What the task requires
State the number of lines in the material below that have "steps" in them, without any other text.

----------------

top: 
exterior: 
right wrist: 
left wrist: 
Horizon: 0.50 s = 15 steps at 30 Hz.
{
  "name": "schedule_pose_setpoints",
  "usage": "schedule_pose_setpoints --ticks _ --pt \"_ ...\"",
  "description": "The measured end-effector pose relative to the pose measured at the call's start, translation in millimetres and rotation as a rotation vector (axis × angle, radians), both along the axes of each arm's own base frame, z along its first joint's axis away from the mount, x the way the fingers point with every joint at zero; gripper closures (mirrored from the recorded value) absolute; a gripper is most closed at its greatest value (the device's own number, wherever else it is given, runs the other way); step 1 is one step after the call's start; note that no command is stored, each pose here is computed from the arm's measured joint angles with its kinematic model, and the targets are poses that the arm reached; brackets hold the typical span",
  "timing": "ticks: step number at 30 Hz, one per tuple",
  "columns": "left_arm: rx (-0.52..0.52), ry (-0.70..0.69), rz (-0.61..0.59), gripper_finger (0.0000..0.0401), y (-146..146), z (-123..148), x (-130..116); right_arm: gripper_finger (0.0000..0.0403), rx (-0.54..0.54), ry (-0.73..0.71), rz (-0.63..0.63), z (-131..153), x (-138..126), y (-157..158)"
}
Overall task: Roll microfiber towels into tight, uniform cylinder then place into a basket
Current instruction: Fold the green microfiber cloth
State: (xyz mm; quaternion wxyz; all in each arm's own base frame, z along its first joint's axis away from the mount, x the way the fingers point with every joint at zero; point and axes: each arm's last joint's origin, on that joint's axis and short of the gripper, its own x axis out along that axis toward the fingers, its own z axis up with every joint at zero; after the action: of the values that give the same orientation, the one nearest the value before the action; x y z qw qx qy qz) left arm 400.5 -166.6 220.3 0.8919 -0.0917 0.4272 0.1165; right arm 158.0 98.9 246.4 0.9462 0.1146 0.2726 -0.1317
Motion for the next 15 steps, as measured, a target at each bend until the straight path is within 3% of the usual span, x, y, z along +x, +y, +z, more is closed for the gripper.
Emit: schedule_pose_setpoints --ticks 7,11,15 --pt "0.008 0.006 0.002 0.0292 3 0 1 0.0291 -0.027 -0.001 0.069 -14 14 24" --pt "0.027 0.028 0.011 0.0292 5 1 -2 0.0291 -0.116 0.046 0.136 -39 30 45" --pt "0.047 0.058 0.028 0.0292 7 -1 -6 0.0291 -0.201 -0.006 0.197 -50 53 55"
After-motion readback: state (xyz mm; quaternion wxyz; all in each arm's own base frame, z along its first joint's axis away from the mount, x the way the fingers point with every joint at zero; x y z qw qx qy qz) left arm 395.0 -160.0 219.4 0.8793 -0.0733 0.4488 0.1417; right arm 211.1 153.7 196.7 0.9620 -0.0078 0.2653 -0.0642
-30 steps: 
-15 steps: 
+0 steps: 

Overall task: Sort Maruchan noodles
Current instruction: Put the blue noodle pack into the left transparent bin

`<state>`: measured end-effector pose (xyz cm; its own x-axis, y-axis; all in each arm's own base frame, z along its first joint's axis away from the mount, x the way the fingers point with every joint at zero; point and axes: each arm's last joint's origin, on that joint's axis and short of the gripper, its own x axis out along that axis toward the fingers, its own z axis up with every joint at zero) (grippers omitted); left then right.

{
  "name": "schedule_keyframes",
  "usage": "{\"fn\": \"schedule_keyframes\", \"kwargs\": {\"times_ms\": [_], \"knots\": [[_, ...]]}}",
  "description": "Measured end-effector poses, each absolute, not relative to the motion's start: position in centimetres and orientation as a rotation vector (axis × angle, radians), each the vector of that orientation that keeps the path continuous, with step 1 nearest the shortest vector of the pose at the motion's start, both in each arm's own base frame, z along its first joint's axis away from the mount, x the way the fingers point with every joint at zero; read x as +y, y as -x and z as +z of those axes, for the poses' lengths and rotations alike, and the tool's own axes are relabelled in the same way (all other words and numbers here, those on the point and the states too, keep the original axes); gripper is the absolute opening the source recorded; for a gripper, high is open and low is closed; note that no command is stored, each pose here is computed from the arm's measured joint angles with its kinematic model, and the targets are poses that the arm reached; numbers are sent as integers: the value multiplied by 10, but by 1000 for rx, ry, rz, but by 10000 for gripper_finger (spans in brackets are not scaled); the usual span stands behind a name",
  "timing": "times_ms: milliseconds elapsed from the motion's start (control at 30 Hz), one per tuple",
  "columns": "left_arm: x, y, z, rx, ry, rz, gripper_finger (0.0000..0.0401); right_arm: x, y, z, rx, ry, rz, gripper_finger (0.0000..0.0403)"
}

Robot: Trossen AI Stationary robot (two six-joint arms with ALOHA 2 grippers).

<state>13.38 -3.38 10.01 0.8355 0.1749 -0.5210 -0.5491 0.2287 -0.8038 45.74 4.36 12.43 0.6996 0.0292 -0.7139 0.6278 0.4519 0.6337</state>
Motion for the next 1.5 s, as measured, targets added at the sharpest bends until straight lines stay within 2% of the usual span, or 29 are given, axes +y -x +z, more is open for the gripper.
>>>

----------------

Answer space
5